As the study’s authors explain it, the first version appeals mainly to readers who place a high value on caring and fairness, which correlates with stronger support for journalism. The second appeals to readers who value loyalty and authority, which correlates with lower support for journalism. The good news is that the second version broadened the potential audience for the story without diminishing its appeal among those who value caring and fairness.

At this point you might ask why I’m hacking my way through the weeds of the study rather than focusing on the topline results. The reason is that the major takeaways just seem too depressing unless you take a close look at how they might be applied in the service of making journalism better and more appealing.

The survey of more than 2,700 Americans found majority support — 67% — for only one of the five core journalism values identified by the authors, “the idea that more facts get us closer to the truth.” By contrast, just 29% embraced a focus on social problems.
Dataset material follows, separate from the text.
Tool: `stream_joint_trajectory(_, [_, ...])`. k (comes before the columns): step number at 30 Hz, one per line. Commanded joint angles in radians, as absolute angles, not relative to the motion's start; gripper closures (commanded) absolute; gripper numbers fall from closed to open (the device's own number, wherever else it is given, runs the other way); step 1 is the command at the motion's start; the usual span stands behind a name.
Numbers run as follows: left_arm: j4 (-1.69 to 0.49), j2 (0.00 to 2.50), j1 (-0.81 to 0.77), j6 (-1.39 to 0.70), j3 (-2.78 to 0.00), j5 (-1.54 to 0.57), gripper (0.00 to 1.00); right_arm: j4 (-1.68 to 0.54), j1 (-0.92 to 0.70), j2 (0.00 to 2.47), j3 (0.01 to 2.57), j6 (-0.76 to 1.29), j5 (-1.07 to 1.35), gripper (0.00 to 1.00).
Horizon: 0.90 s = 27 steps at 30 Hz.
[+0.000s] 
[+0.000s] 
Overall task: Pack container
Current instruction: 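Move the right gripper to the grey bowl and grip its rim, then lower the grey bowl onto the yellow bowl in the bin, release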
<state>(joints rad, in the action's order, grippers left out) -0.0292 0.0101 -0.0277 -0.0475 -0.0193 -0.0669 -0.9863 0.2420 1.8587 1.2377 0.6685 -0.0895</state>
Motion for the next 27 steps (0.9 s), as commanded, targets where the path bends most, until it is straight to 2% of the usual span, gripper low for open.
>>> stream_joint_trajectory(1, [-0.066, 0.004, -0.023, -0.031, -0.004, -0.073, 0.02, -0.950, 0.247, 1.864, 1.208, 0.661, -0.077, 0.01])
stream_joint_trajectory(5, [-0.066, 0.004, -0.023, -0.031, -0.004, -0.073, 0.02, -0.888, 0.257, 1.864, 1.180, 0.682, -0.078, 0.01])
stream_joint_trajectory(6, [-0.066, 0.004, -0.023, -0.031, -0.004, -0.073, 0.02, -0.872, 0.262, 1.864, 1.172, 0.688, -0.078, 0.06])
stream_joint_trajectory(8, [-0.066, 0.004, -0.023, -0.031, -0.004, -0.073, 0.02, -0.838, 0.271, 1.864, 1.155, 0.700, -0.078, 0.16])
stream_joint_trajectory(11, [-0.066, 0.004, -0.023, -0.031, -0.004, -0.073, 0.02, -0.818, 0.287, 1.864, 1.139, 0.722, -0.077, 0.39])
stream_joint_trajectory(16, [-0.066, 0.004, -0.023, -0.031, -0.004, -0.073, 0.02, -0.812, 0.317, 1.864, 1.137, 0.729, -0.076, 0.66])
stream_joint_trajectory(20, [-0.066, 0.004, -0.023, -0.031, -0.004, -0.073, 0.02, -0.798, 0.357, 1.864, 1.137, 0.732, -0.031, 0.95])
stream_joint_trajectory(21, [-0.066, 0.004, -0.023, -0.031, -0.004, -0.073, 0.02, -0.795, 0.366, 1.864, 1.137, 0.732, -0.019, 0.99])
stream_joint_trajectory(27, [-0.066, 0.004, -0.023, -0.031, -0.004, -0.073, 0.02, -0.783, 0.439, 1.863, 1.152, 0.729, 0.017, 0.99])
Giving a voice to the less powerful, transparency and oversight — that is, the watchdog function of journalism that is so often stressed as being of crucial importance to democratic governance — all fall somewhere between 44% and 50%. Only 11% of respondents support all five functions.

As the report puts it, “When journalists say they are just doing their jobs, in other words, the problem is many people harbor doubts about what the job should be.”
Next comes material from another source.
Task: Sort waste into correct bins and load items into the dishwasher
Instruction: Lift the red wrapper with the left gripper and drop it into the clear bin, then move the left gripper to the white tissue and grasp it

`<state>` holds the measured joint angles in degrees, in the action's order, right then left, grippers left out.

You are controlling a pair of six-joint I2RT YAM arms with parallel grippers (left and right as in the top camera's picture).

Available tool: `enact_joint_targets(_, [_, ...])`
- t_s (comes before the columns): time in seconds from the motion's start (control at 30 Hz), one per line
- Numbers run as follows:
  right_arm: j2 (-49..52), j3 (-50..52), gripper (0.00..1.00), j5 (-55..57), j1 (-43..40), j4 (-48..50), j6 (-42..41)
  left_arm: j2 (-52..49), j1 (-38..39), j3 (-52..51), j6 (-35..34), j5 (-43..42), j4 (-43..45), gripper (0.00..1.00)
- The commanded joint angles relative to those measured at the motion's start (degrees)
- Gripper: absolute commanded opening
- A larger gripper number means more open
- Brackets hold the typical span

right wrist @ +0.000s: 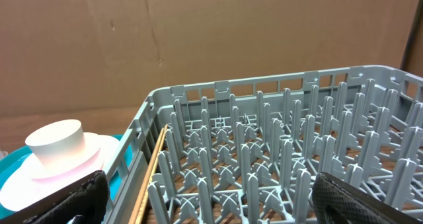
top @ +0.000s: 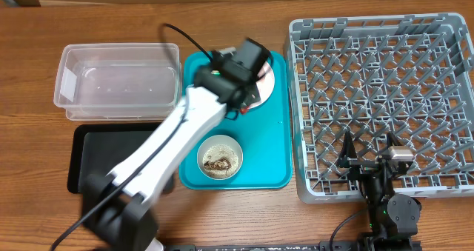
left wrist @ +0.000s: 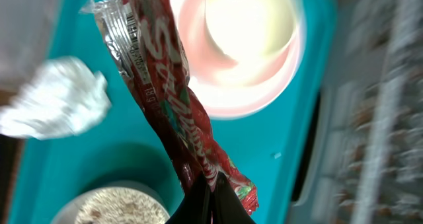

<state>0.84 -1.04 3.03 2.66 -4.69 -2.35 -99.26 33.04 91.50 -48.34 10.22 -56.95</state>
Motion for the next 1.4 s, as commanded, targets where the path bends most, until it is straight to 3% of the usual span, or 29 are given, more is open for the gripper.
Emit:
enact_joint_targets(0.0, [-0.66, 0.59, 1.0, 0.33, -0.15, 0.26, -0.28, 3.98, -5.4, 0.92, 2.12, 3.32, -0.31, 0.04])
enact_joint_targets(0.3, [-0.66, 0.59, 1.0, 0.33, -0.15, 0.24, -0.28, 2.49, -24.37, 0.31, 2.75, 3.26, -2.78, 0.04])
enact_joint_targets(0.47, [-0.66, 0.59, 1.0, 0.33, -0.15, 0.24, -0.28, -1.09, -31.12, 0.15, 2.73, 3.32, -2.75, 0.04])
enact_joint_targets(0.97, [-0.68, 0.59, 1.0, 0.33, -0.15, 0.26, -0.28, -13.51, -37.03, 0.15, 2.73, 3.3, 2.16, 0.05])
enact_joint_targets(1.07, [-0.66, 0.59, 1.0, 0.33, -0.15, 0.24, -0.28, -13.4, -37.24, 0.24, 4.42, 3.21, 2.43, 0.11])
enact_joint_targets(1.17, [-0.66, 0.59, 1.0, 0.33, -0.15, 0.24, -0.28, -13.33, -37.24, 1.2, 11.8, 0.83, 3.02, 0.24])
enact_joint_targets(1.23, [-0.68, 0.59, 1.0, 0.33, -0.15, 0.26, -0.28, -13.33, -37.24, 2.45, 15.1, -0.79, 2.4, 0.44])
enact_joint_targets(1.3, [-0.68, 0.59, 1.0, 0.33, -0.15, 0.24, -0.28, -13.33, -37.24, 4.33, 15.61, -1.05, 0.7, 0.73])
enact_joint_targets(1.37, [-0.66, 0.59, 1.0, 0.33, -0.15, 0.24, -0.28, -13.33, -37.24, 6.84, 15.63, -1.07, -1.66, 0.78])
The study also attempts to match those five core functions with some pretty sophisticated personality modeling based on the work of the social psychologist Jonathan Haidt and his colleagues. They identified five moral foundations that govern us: care versus harm, fairness versus cheating, loyalty versus betrayal, authority versus subversion and purity versus degradation.
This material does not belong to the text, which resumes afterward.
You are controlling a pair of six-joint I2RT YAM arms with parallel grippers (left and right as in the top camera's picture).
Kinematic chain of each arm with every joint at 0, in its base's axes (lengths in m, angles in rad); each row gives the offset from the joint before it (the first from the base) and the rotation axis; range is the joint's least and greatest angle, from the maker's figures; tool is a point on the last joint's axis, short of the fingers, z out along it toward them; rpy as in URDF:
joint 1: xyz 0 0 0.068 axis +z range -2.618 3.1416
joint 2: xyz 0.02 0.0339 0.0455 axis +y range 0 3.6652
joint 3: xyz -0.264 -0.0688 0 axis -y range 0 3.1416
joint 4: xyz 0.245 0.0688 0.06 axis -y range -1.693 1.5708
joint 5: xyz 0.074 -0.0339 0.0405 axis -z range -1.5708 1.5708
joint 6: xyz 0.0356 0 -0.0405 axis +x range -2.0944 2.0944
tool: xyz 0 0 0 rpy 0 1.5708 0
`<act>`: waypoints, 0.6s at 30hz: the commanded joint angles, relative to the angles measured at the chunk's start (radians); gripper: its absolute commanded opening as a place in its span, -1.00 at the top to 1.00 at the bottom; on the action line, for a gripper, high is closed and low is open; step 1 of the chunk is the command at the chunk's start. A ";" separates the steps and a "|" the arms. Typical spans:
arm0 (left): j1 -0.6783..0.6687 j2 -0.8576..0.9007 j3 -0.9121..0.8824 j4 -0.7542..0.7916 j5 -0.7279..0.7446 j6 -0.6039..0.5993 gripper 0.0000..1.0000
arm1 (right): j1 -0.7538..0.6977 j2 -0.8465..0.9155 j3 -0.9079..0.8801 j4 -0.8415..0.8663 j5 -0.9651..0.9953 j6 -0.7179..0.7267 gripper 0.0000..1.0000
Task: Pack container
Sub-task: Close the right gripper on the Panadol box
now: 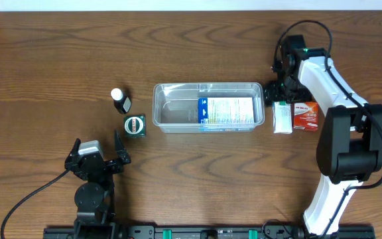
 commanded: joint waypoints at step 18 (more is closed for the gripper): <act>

The first two tend to be associated with liberals and Democrats, who are more trusting of journalism. The next three are more associated with conservatives and Republicans, who are less trusting. But as the two versions of the same scandal story demonstrate, tweaks can sometimes be made that don’t alter the substance of the story and that can broaden its appeal so that both liberals and conservatives will read it.

Dispiriting though the topline findings may be, they contain actionable information — which puts this at a considerably higher plane than your typical survey showing that, yes, the public still hates the press.

“I must confess that my first impulse was to resist these findings,” wrote Washington Post media columnist Margaret Sullivan. “After all, I’ve spent decades with the ideas described above as my lodestar, convinced that journalism serves the public good. And after all, investigative journalism is built on the idea of being society’s watchdog.

“However, given that trust in the news media has fallen from about 70% in the early 1970s to about 40% now, according to Gallup — it seems worth viewing this report with an open mind.”

As Tom Rosenstiel, the executive director of the American Press Institute, told Sullivan, “This at least opens a new window. It gets us out of the endless loop.”

For years, and especially since Election Day 2016, the mainstream media have been wringing their collective hands and wondering how they can understand conservatives, Republicans and Trump voters, three categories that overlap mostly but not entirely. The New York Times, in particular, has subjected us to endless stories from the heartland that could all be headlined, “Trump Supporters Support Trump.”

The Media Insight Project may show us that there’s a different, more nuanced way of understanding the public — and that, by appealing to their sense of values, journalism may be able to bridge gaps that often seem unbridgeable.